Another important factor to consider is software.  What software do you have for post editing?  Most pictures you see on the web have gone through software editing to make ordinary and dull pictures to "pop".  You can see many tutorials and examples from youtube.  Below are some examples of "after and before" pp from one of my favorite contact in Flickr.  As you can see, all of his pictures below were taken with 5D2 a very capable camera that you wish to upgrade to.  

garden scenes in spring | Flickr - Photo Sharing!
a spring nap by the pond | Flickr - Photo Sharing!
Streets in Eastern Europe | Flickr - Photo Sharing!
spending some long nights in distant cities | Flickr - Photo Sharing!
foreign markets | Flickr - Photo Sharing!
sunbeam catching far away | Flickr - Photo Sharing!

Looks like Chris has some online tutorials on how he used Photoshop to enhance his pictures.
Photoshop Packages | Sandbox Photoblog


----------



## neih59 (Jul 30, 2012)

Hukim -- I think that's what I'm lacking.  I think my photos are fine, it's just missing the post editing effects.  I only know how to use simple Adobe Lightroom.  Do you have any recommendation?  Do you guys take a lot of time to edit your pics?  From the large amount of beautiful photos posted, the majority looks like they've been edited...I just don't know the technique to do it.  

Could some one kindly point to some leads on how to better post-edit photos?  Styles, techniques, software, and how-to?  

Thanks all.


----------



## MTVision (Jul 30, 2012)

neih59 said:
			
		

> Hukim -- I think that's what I'm lacking.  I think my photos are fine, it's just missing the post editing effects.  I only know how to use simple Adobe Lightroom.  Do you have any recommendation?  Do you guys take a lot of time to edit your pics?  From the large amount of beautiful photos posted, the majority looks like they've been edited...I just don't know the technique to do it.
> 
> Could some one kindly point to some leads on how to better post-edit photos?  Styles, techniques, software, and how-to?
> 
> Thanks all.



Lightroom is far from simple. You can do a lot in there for editing. 

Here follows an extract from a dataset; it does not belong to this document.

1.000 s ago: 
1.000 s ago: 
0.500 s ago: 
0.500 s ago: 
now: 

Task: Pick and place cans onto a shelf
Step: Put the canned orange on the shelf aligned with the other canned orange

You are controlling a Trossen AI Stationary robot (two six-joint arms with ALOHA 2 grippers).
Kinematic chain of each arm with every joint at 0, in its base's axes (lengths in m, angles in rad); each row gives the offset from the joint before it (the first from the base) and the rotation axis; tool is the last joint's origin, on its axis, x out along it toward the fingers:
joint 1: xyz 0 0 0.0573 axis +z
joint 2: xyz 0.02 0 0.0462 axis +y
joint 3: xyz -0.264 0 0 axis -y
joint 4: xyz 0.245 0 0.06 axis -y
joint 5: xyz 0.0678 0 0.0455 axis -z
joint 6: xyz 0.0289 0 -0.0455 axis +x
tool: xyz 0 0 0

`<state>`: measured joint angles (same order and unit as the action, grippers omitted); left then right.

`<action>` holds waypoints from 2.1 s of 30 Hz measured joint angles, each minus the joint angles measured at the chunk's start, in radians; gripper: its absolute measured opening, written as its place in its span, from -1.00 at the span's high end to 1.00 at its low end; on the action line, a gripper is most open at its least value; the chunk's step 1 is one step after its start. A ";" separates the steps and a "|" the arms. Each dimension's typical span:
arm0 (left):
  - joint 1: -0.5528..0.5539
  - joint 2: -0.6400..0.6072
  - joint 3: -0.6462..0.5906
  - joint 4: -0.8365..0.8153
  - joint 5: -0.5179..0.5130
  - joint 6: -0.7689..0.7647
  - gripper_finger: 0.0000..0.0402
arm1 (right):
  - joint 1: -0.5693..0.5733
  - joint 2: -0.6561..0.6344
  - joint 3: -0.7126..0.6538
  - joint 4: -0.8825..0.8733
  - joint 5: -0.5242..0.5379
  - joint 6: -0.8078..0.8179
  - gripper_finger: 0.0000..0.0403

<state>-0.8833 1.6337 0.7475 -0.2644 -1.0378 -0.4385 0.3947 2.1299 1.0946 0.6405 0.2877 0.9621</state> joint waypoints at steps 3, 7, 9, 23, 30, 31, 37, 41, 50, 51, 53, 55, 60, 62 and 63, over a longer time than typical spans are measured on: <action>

Watch some YouTube videos about Lighteoom. Learn what each tool/slider does - that will help tremendously. Then just google tutorials for specific things you want to learn. Lightroom is pretty intuitive so just watch/read some tutorials and you'll be good to go. Also, as long as you get it all right in camera (lighting, exposure, etc.) you shouldn't have to spend much time editing. Plus you can copy the edits from one picture to a whole group pictures in LR (only works if the pictures are from the same set with the same lighting).


----------



## neih59 (Jul 30, 2012)

Thank you Megan for the insight.  Do you feel that with knowledge of Lightroom alone is enough for post-editing? or do you think I need to tap into learning PS as well?


----------



## MTVision (Jul 30, 2012)

neih59 said:
			
		

> Thank you Megan for the insight.  Do you feel that with knowledge of Lightroom alone is enough for post-editing? or do you think I need to tap into learning PS as well?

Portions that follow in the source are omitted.